Activity » Using the material below, tally each line with the string "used" and report only the total.

Material for this exercise START

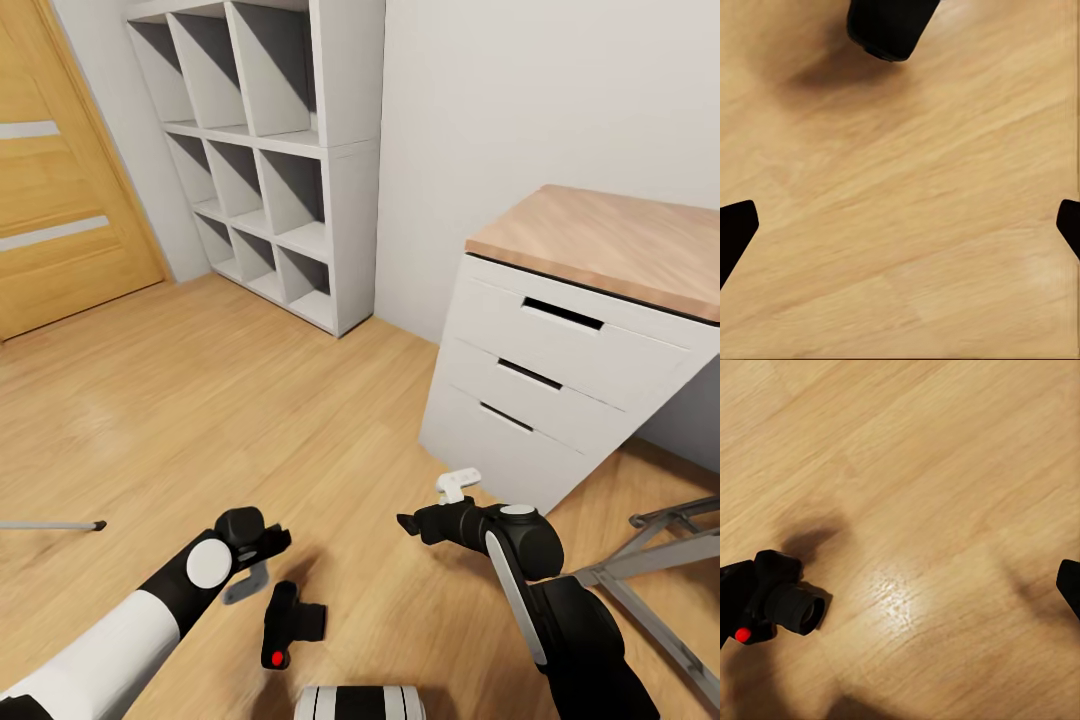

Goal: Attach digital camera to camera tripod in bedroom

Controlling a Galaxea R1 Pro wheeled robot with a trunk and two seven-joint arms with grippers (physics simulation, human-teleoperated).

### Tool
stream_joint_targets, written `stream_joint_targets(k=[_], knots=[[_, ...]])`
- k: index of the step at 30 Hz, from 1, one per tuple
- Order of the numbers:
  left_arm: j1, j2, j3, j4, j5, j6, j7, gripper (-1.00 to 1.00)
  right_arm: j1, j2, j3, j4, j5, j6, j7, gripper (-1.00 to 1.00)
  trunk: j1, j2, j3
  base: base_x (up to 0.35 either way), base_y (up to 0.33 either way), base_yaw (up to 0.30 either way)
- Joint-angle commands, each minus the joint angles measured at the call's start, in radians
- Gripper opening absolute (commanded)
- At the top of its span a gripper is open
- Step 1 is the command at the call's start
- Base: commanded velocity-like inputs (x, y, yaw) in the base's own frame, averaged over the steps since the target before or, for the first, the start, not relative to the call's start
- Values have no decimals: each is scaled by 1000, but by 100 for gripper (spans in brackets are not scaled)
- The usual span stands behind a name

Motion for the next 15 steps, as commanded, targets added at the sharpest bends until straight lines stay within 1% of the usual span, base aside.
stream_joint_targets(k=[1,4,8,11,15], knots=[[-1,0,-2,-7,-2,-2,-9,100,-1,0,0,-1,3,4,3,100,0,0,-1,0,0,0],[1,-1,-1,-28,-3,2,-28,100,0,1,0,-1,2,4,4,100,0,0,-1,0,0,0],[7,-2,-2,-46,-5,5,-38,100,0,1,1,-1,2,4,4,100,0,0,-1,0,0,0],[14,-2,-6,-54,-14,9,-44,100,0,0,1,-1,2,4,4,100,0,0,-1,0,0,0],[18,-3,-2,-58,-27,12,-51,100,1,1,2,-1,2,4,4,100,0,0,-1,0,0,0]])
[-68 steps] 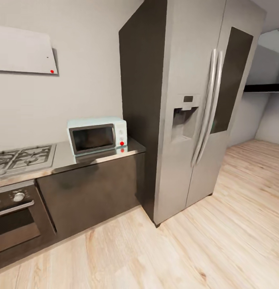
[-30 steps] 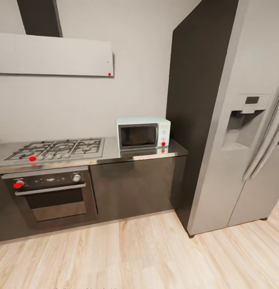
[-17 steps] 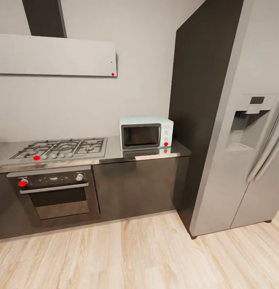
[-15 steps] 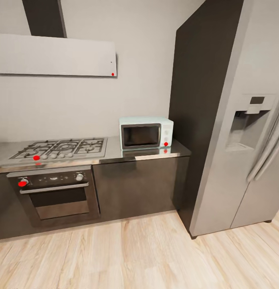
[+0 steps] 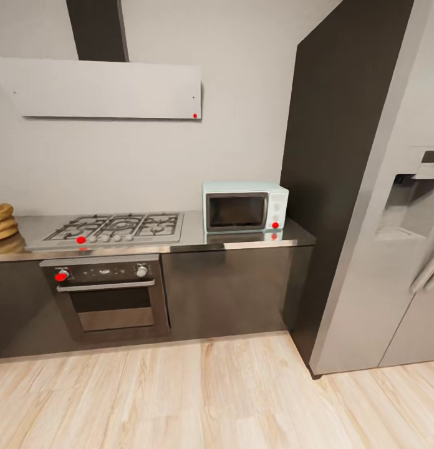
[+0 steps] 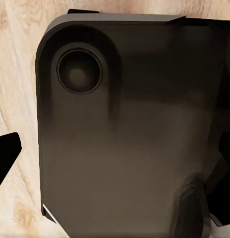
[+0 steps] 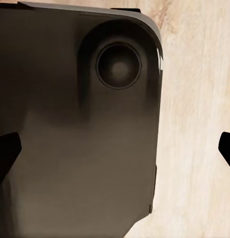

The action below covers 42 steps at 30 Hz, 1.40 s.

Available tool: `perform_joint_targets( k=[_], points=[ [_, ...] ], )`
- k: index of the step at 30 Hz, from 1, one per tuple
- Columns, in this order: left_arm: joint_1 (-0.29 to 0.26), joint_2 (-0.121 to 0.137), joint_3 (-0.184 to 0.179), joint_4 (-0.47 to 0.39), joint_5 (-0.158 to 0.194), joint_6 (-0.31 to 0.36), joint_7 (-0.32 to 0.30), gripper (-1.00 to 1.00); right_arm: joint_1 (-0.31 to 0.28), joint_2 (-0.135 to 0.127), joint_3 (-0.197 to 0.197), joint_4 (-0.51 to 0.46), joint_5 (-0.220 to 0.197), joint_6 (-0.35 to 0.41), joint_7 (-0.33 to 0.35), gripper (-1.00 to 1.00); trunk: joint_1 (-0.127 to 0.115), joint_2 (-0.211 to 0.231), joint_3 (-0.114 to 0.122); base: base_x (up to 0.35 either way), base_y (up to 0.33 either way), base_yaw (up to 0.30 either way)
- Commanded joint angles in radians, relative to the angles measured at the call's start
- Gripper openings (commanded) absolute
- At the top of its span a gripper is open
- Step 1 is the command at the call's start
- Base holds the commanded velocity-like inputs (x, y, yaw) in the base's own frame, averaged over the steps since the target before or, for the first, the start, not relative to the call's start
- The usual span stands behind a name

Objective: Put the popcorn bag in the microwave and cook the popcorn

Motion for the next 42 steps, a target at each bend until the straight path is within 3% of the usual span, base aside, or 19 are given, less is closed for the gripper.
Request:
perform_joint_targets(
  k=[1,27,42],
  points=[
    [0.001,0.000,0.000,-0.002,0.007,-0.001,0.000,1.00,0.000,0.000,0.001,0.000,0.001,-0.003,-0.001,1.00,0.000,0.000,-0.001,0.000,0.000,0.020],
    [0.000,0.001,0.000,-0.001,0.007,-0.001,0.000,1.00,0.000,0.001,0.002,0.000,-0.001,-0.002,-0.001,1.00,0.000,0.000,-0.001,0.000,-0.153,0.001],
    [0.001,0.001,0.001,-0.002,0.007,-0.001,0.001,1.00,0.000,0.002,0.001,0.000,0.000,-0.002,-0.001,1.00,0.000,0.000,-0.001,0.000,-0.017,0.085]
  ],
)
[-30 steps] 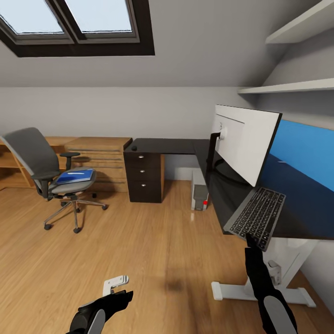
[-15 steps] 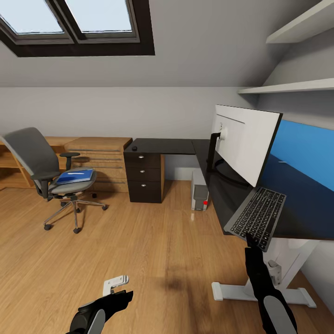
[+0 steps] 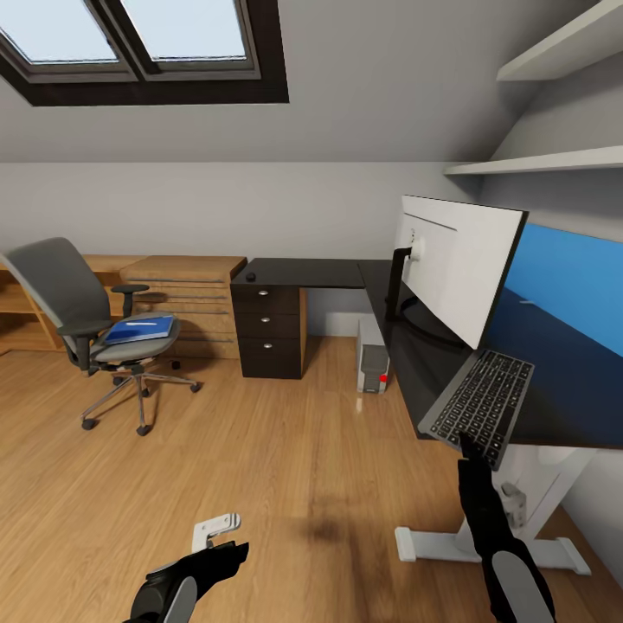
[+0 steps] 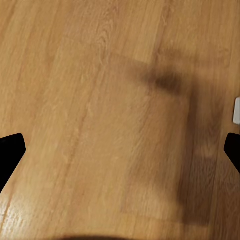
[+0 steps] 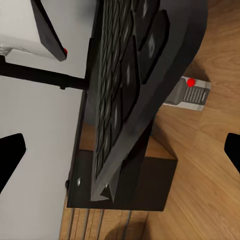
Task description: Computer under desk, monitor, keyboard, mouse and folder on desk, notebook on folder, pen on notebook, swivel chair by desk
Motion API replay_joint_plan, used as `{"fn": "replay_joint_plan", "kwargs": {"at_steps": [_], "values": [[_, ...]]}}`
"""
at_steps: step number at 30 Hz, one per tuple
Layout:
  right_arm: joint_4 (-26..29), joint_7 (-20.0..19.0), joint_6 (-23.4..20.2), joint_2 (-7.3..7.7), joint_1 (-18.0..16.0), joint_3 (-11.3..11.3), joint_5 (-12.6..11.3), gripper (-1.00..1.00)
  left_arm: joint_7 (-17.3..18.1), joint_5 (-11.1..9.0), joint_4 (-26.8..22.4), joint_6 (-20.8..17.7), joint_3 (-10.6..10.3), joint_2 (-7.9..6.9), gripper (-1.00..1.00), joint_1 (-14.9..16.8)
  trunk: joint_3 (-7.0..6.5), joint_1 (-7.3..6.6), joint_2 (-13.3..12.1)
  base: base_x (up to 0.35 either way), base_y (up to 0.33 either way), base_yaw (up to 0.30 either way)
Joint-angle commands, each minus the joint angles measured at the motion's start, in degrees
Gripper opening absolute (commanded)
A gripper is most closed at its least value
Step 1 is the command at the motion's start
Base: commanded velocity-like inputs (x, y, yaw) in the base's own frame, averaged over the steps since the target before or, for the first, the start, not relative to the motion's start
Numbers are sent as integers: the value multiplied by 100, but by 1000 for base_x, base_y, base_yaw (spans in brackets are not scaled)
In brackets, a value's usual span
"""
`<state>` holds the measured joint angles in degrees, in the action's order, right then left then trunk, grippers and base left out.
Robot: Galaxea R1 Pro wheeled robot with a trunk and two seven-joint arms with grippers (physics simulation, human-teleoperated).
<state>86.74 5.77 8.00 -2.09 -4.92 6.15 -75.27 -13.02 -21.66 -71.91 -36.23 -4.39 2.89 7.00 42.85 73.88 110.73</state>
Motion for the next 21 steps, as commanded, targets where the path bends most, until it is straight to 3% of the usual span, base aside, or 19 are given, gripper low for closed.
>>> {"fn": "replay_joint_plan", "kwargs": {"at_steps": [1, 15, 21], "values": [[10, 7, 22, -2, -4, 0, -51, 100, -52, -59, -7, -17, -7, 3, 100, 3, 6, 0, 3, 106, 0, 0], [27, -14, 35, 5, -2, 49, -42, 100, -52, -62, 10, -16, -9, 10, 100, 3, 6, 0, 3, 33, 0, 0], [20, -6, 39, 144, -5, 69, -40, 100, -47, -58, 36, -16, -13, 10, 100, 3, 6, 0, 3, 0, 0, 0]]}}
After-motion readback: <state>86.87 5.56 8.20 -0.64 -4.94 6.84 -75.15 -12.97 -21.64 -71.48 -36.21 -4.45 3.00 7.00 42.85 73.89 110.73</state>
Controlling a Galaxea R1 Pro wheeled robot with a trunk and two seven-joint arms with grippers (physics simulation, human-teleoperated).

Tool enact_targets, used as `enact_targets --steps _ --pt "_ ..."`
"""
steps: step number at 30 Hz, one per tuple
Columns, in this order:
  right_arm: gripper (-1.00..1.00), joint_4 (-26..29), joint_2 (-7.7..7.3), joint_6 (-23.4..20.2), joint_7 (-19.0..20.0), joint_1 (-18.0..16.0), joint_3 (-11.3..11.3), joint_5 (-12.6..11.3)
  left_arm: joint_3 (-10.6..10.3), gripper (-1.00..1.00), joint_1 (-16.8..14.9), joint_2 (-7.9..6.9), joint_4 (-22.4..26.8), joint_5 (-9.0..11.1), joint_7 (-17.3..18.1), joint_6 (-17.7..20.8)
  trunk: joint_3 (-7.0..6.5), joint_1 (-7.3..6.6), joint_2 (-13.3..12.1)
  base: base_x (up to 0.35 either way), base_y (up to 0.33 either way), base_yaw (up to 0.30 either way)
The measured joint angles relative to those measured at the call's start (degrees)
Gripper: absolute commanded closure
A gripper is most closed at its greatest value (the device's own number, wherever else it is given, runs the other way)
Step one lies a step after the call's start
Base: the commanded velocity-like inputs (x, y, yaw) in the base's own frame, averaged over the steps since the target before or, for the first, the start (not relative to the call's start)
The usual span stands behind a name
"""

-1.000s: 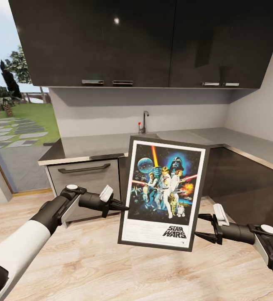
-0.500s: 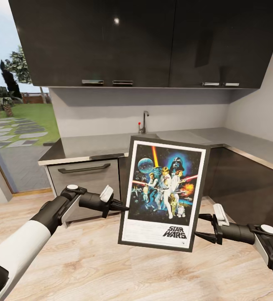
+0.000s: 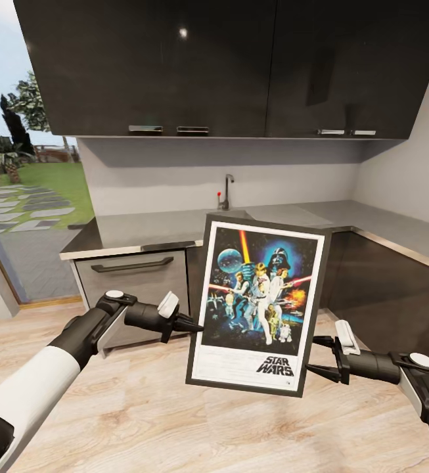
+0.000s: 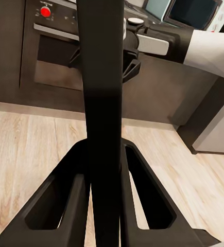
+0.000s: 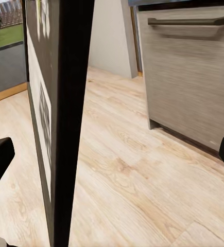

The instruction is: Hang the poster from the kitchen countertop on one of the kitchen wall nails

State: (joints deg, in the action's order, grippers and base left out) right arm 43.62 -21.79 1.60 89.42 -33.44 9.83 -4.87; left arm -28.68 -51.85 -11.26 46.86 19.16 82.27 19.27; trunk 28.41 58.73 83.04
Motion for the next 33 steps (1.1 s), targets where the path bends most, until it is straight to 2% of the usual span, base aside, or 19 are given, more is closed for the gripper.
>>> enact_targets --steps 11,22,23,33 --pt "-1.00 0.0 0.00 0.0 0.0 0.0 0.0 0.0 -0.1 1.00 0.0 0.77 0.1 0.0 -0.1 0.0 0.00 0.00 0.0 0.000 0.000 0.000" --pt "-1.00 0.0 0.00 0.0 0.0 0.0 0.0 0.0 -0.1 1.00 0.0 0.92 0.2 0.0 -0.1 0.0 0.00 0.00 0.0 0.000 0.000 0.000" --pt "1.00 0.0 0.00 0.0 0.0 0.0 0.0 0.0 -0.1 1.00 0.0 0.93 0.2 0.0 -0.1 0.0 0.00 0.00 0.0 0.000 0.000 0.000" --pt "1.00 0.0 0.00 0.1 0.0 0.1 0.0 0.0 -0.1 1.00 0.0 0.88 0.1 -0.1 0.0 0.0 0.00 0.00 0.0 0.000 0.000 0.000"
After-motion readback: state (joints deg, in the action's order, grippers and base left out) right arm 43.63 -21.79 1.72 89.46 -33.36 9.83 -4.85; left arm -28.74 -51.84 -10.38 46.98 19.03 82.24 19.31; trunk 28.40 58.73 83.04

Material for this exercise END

Response below » 2